Pode considerar-se que o exercício pleno da cidadania implica e traduz-se no acesso a um conjunto de sistemas sociais básicos, acesso que deve entender- se como uma forma de relação. (...) Parece possível agrupar os sistemas sociais básicos nos cinco seguintes domínios: o social, o econômico, o institucional, o territorial e o das referências simbólicas (Costa, 1998, p. 14).

Conforme a construção de Costa, no domínio social, encontram-se as relações em que uma pessoa está inserida, sejam grupos, comunidades ou redes sociais imediatos (família, vizinhança), intermediários (associações locais, clubes, amigos, comunidade cultural) e amplos (comunidade local, mercado de trabalho, aqui na condição de fator de socialização e integração, não de renda).

O domínio econômico abarcaria formas de geração de recursos (mercado de trabalho como provedor de salário, provimentos oriundos de sistemas de seguridade social, ativos de propriedade do indivíduo), o mercado de bens e serviços (conjunto de mercadorias necessárias à sobrevivência, além do crédito como mercadoria) e o sistema de poupança.

O domínio institucional seria formado por dois tipos de sistemas: os sistemas prestadores de serviços (providos pelo poder público, ainda que possam se encontrar parcialmente disponíveis no mercado de bens e serviços), o sistema burocrático e as instituições vinculadas à participação política. Neste domínio, incluem-se sistemas e serviços constitutivos da Política Social, tais como educação, saúde, justiça e moradia.

O domínio territorial, segundo Costa, é recente, fruto do reconhecimento de que existem situações de exclusão pertinentes a todo um território, tais como os bairros degradados. Nestes lugares, há necessidade de medidas para melhoria do conjunto do espaço, incluindo habitação, equipamentos sociais, atividades econômicas. Pode-se ampliar esta conceituação aos “bolsões de pobreza” dentro dos países, e até a países inteiros, apartados das

condições de progresso do resto do mundo. As migrações fazem parte do domínio territorial, podendo se referir à situação interna entre regiões de um mesmo país (por exemplo, zona rural/zona urbana), e a deslocamentos populacionais entre países (como entre ex-colônias e países europeus).

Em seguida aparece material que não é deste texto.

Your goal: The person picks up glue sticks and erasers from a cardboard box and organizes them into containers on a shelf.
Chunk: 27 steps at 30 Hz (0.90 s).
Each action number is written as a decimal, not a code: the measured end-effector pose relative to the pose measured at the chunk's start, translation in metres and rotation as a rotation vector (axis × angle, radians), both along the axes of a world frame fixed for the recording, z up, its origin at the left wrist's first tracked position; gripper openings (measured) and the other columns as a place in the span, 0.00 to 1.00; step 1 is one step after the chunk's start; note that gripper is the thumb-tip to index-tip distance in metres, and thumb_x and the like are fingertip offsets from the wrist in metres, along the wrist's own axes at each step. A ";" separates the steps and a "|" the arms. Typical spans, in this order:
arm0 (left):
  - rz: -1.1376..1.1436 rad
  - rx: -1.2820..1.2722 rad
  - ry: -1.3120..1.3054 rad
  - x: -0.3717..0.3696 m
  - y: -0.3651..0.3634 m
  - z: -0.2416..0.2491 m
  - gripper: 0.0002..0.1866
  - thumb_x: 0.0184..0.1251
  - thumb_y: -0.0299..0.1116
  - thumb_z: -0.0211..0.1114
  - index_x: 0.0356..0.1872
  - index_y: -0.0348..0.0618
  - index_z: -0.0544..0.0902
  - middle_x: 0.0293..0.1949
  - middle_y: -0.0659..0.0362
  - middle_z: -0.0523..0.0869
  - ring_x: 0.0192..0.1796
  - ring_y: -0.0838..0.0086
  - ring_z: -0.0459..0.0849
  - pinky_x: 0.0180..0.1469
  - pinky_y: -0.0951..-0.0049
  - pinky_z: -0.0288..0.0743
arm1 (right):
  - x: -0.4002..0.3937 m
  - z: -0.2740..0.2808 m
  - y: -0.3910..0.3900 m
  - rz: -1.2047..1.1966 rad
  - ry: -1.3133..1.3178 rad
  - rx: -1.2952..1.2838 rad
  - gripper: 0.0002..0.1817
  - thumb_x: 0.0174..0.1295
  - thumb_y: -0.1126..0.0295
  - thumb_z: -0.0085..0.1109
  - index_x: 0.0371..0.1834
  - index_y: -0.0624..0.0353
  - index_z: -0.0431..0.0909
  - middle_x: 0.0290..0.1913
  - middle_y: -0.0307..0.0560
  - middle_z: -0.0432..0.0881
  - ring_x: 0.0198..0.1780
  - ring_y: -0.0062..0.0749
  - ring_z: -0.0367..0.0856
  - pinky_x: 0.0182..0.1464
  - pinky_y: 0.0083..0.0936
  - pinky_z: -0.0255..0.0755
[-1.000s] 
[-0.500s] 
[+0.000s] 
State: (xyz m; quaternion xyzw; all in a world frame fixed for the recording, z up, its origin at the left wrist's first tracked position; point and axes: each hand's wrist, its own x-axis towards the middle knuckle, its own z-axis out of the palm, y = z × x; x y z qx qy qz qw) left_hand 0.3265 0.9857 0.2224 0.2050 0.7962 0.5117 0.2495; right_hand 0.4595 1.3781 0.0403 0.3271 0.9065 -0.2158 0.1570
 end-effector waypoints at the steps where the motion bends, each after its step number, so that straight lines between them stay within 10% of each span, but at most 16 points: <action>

O quinto e último domínio seria o das referências simbólicas, relacionado aos aspectos subjetivos da exclusão. Identidade social, autoestima, autoconfiança, perspectiva de futuro, iniciativa, motivação e sentido de pertencimento à sociedade estão entre os aspectos constituintes deste domínio, especialmente presente na escola francesa de análise da exclusão social.

Costa ressalta a constante sobreposição entre os cinco diferentes domínios, uma vez que os sistemas sociais básicos são interdependentes uns dos outros. Também destaca a possibilidade de haver diferentes níveis de acesso aos sistemas, mais ou menos satisfatórios, configurando graus diversos de exclusão. O autor aceita, ainda, a teoria de Castel, que vê o fenômeno de ruptura dos laços sociais como um processo. Por outro lado, Costa acredita superar, em sua análise, a escola francesa, ao considerar que os laços sociais constituem apenas um dos múltiplos domínios em que vivem os indivíduos e que contribuem para a situação de desfiliação.